Gaps in mental health care persist
WILLMAR -- Service contracts approved by the Kandiyohi County Board of Commissioners indicate a gap in mental health services still exists.
Mary Kjolsing, director of the Rice Hospital mental health unit, said a shortage of psychiatrists has meant a reduction in care in places like the county jail and the prison in Appleton.
Commissioner Richard Larson said jails have turned into "holding areas" for people with mental illness.
Jay Kieft, director of Kandiyohi County Family Services, said it's a "disgrace" when psychiatric episodes are "de-escalated in the back seat of a squad car."
Kjolsing said a shortage of mental health providers, especially psychiatrists, has made it difficult to provide appropriate care to inmates. She said, however, a nurse practitioner is expected to be hired that will help ease that burden locally by assisting people on an outpatient basis.
She also said there appears to be an increase in medical students studying psychiatry, which could help meet needs in the future.
"The mental health business changes every day," she said. "It's changing again."
Kjolsing told the commissioners on Tuesday that the eight-bed mental health unit at Rice Hospital has been experiencing a decrease in the census, especially in clients from outside the hospital's catchment area.
Last year, she said, about 12 percent of the patients were not local residents. This year it's down to 2 percent. An increased number of mental health beds in the metro area could be the reason why, she said.
Kjolsing said it is very difficult to recruit psychiatrists to rural communities when there are high job demands in the Twin Cities.
The demand for professionals is especially acute for children with mental illness who happen to live in rural Minnesota.
George Dubie, director of Greater Minnesota Family Services, told the commissioners that it can take four to six months for a child to be scheduled to see a psychiatrist.
"That's a long time for a child to wait," he said. "We find it very challenging."
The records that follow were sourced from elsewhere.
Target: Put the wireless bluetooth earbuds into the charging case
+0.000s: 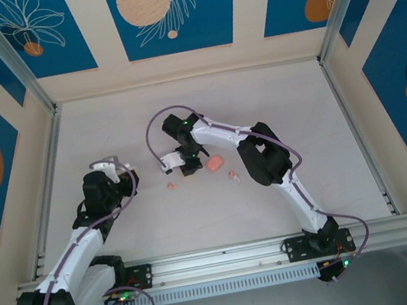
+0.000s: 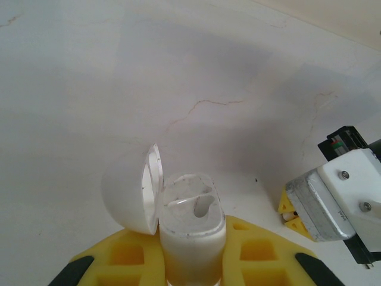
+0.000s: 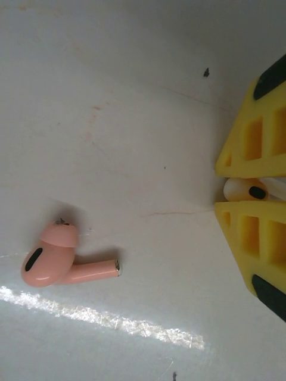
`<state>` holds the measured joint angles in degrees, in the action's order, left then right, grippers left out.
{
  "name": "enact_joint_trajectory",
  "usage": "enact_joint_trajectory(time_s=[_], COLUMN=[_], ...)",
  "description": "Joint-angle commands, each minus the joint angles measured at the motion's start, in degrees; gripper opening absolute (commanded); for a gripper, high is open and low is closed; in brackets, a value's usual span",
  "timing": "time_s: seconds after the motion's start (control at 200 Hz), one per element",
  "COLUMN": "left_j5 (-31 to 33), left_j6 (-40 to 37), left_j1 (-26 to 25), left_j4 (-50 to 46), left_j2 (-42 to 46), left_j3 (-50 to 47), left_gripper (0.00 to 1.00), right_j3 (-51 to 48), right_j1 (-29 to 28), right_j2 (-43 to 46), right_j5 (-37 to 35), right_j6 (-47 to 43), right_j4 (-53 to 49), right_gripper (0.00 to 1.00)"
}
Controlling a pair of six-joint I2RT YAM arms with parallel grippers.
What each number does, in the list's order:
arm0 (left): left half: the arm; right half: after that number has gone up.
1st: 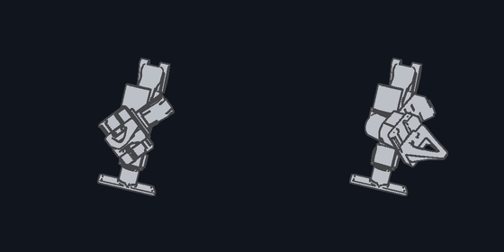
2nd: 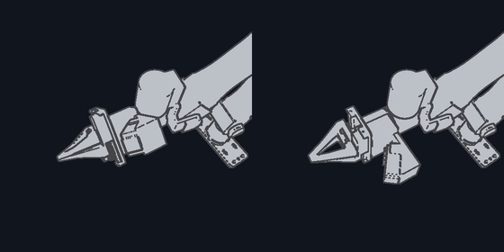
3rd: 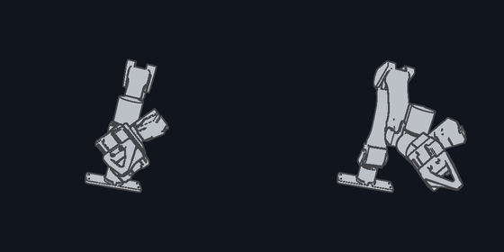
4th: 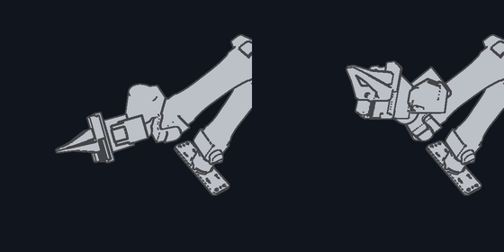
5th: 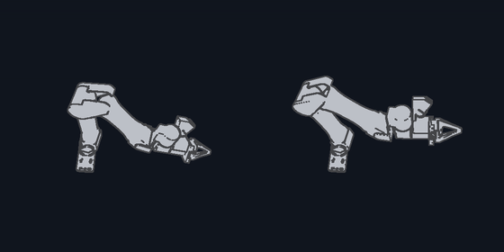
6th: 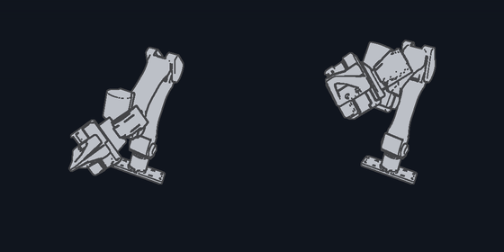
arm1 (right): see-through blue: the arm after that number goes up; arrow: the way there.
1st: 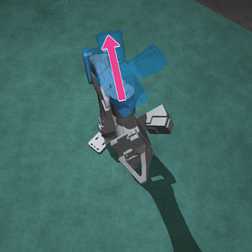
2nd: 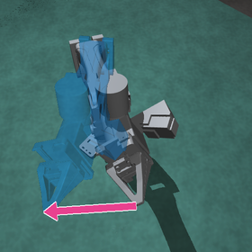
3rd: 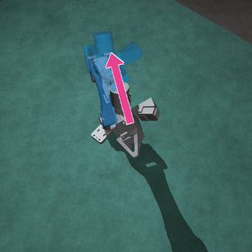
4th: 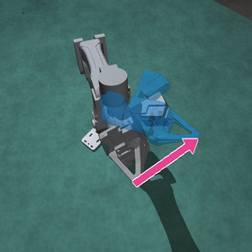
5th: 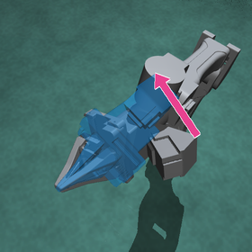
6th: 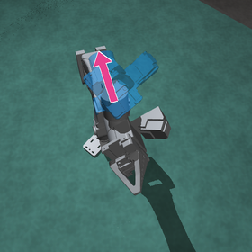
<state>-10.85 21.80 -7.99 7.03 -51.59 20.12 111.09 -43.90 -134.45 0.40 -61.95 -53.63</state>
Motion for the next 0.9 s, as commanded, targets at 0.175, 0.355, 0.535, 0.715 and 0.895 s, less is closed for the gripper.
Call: enact_joint_trajectory(time_s=[0.175,0.355,0.535,0.715,0.895], left_j5=[-8.7,-10.2,-9.1,-7.8,-9.2], left_j6=[-2.0,-3.7,-5.7,-9.1,-8.5], left_j1=[0.1,-3.3,-10.0,-18.9,-24.3], left_j4=[11.0,18.5,27.6,38.8,51.2], left_j2=[-5.2,-8.9,-15.6,-24.7,-33.0], left_j3=[-0.5,-0.7,-0.7,0.9,3.3], left_gripper=[0.11,0.11,0.10,0.11,0.11], right_j3=[-9.8,-22.1,-33.1,-46.7,-59.8], right_j1=[3.1,6.2,10.0,14.3,17.6], right_j2=[12.8,22.1,29.7,38.9,48.6], right_j5=[11.1,18.5,26.7,33.8,34.3], right_j6=[11.2,20.9,31.3,44.5,56.6], right_j4=[8.5,21.1,31.1,47.4,66.1], right_gripper=[0.09,0.09,0.09,0.09,0.09])
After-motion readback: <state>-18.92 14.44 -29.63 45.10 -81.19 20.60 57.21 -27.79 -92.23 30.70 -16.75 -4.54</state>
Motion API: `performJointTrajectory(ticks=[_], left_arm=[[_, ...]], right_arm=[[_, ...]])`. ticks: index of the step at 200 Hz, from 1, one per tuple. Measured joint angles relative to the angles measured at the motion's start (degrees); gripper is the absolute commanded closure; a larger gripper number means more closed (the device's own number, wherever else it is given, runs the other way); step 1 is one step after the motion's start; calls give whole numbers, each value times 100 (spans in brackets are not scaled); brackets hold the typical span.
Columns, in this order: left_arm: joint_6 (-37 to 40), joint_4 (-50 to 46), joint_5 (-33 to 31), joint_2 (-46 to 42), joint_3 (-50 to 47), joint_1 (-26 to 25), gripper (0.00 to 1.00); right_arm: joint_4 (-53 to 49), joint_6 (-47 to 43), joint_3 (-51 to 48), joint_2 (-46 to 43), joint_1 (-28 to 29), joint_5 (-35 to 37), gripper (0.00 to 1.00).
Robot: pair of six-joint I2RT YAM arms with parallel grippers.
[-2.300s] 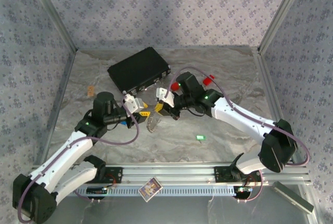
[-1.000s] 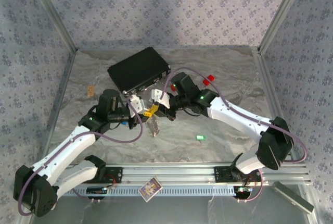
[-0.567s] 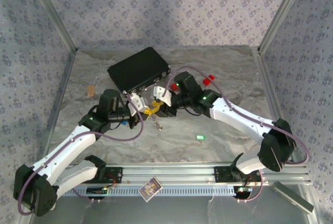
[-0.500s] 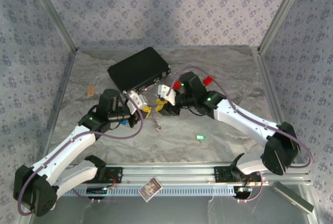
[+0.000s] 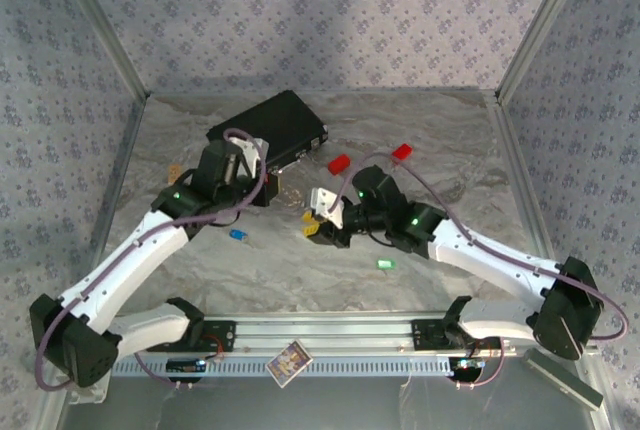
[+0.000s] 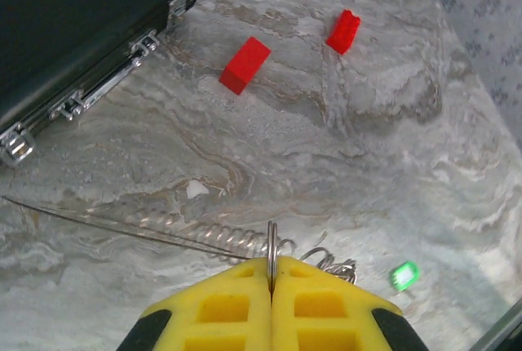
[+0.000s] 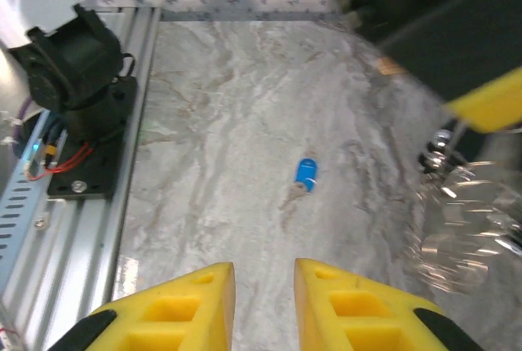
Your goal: Put the keys on the keyring
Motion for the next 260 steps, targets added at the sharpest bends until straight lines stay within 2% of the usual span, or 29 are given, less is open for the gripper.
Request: performJointTrajectory(ticks=[39,64,98,121,152,195,260], left_arm=[[-1716,-433,-120,319,472,-116,100],[-2979,-1049,-96,798,984,-122,100],[-4465,-1453,442,1419,1484,-122,100],[-5134,-1469,835,1591,1484,-129,100],[-5670,-1473,1167,1676,1491,-138,100],[-6008,-1473,1381,1676,1497,-188,100],[-6234,-1473,1491,1676,1506,-391,100]], right_arm=[[1569,695,-774,166,221,249,75],[2503,1023,-1145,494,271,575,74],[3526,1117,-1600,629,280,1150,74],[4284,1141,-2017,627,127,1342,75],[4819,1110,-2505,627,-212,1534,76],[5237,822,-2715,560,-127,1593,77],[5875,590,-2702,776,-92,2111,74]])
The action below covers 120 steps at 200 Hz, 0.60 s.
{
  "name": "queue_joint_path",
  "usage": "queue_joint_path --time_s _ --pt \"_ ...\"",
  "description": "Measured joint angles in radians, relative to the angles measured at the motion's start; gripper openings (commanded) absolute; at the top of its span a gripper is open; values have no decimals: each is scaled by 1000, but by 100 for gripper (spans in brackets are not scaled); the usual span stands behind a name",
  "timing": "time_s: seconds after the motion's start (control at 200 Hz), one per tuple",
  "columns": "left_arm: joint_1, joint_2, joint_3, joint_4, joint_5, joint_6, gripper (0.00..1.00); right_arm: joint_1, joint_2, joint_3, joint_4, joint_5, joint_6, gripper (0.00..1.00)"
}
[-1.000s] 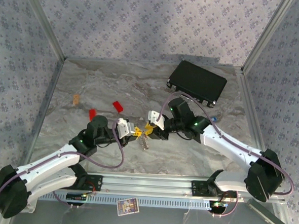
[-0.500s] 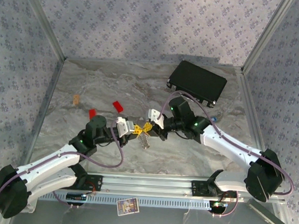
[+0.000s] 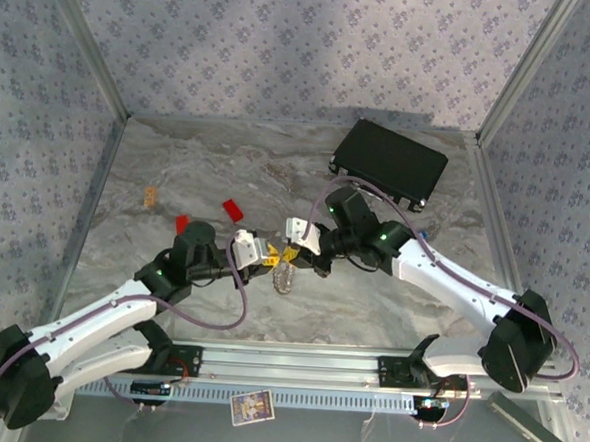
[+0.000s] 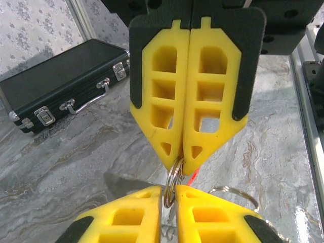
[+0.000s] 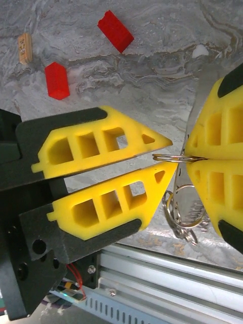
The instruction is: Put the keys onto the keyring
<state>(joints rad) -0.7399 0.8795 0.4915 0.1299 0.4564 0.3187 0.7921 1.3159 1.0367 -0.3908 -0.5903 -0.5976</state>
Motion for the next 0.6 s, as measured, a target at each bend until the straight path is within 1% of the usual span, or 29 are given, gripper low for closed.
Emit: queue_joint_path --time_s 0.23,0.31,0.4,0.425,0.505,0.54,0.6 --pt "0 27 18 -32 4 23 14 28 37 50 -79 56 -65 0" --pt "0 28 23 -46 8 34 10 34 41 57 -94 66 -77 0" --pt "0 28 30 -62 20 46 3 36 42 62 -101 78 -84 0" --pt "-1 28 31 -67 23 51 0 35 42 63 -101 79 -84 5" --pt "-1 31 34 -72 29 58 0 31 40 59 -95 79 -78 19" --pt "-1 33 35 -72 30 59 0 27 35 50 -83 77 -73 22" --pt "-1 34 35 -73 30 59 0 18 17 22 -62 71 -64 23"
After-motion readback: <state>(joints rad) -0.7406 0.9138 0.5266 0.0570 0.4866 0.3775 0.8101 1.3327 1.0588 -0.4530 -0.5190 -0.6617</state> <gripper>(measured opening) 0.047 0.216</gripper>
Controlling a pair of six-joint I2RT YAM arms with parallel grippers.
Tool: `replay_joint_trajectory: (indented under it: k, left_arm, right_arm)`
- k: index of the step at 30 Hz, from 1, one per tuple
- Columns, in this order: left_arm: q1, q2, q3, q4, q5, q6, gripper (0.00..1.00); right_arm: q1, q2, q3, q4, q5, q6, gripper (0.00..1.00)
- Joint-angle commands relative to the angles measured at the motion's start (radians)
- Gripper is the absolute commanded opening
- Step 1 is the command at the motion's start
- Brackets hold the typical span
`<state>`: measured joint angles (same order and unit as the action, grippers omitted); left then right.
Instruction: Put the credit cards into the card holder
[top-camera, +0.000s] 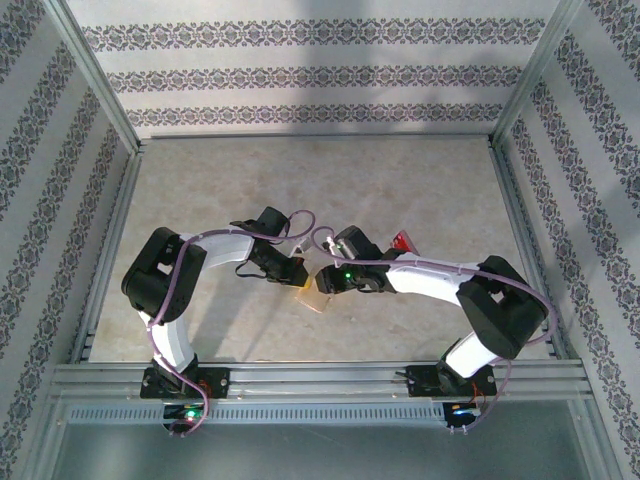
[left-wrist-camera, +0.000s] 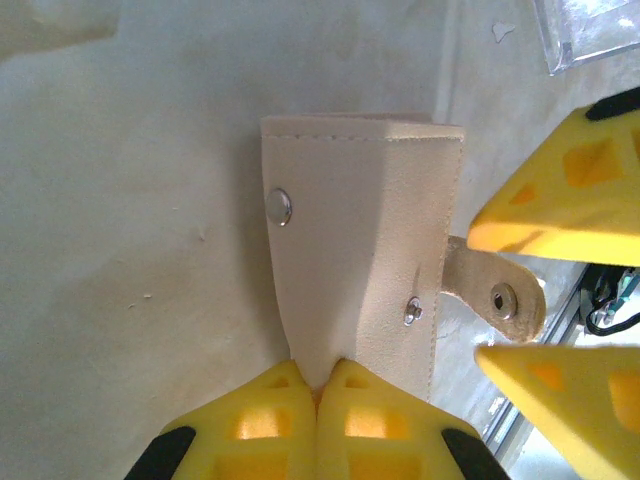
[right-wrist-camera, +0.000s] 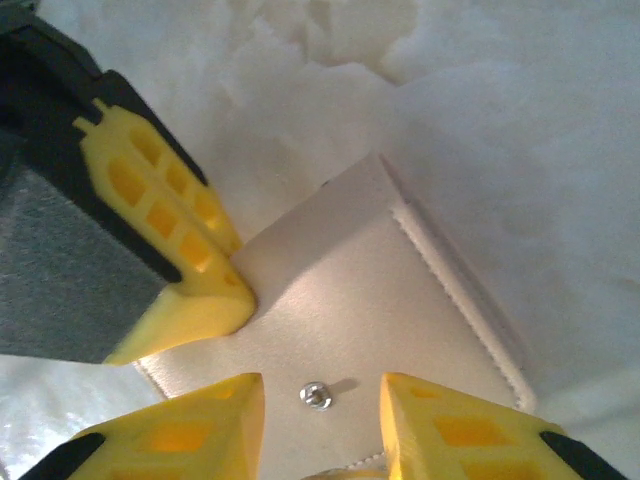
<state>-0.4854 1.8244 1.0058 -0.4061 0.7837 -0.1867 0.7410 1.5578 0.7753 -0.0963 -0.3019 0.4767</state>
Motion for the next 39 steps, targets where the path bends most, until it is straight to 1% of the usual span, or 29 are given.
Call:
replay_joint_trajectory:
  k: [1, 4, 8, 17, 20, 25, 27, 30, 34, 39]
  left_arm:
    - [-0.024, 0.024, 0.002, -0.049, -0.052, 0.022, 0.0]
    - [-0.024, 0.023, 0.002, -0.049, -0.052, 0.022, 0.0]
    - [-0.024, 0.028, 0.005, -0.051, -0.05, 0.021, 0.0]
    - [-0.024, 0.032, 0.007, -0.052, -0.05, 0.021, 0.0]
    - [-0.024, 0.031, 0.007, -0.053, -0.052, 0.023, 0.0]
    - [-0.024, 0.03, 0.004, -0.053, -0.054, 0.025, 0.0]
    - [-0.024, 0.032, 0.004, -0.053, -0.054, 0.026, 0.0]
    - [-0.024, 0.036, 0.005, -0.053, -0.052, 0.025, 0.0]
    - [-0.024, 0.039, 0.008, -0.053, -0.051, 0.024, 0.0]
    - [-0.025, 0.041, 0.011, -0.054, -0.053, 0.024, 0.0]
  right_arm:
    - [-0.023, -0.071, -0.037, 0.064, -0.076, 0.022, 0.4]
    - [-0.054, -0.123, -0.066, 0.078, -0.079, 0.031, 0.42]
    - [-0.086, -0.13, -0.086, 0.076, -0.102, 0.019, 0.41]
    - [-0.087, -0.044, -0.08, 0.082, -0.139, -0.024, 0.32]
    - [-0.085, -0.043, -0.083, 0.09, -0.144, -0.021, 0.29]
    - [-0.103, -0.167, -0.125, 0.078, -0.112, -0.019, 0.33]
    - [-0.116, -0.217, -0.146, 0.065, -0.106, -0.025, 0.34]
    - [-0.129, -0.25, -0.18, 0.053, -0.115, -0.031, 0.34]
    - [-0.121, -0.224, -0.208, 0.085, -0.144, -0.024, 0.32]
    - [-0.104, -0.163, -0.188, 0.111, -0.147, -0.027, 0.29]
Sandy Schlosser, an advocate for individuals with disabilities, said she drives from Willmar to Hutchinson to take family members who are disabled and have mental illness to see psychiatrists.
Kjolsing said communities like Hutchinson have a much easier time recruiting child psychiatrists because of their proximity to the Twin Cities. She said the psychiatrists who work in Hutchinson live in metro communities.
The contract with Rice and the Greater Minnesota Family Services shelter included no change in the rates. Greater Minnesota Family Services provides services for at-risk youth. Rice is one provider of mental health services for county clients.
Several other contracts the county approved for services for individuals with disabilities included a 2.58 percent reduction in rates that were mandated because of state budget cuts.
Because it's difficult to cut services to meet mandates, Schlosser said she was concerned the reductions would be a burden to the providers who will have to cut salaries to employees.
Commissioner Richard Falk said everyone has to "share" the burden of state reductions.
Schlosser said she understands that, but said it was important for the community to be aware of how those cuts were affecting people.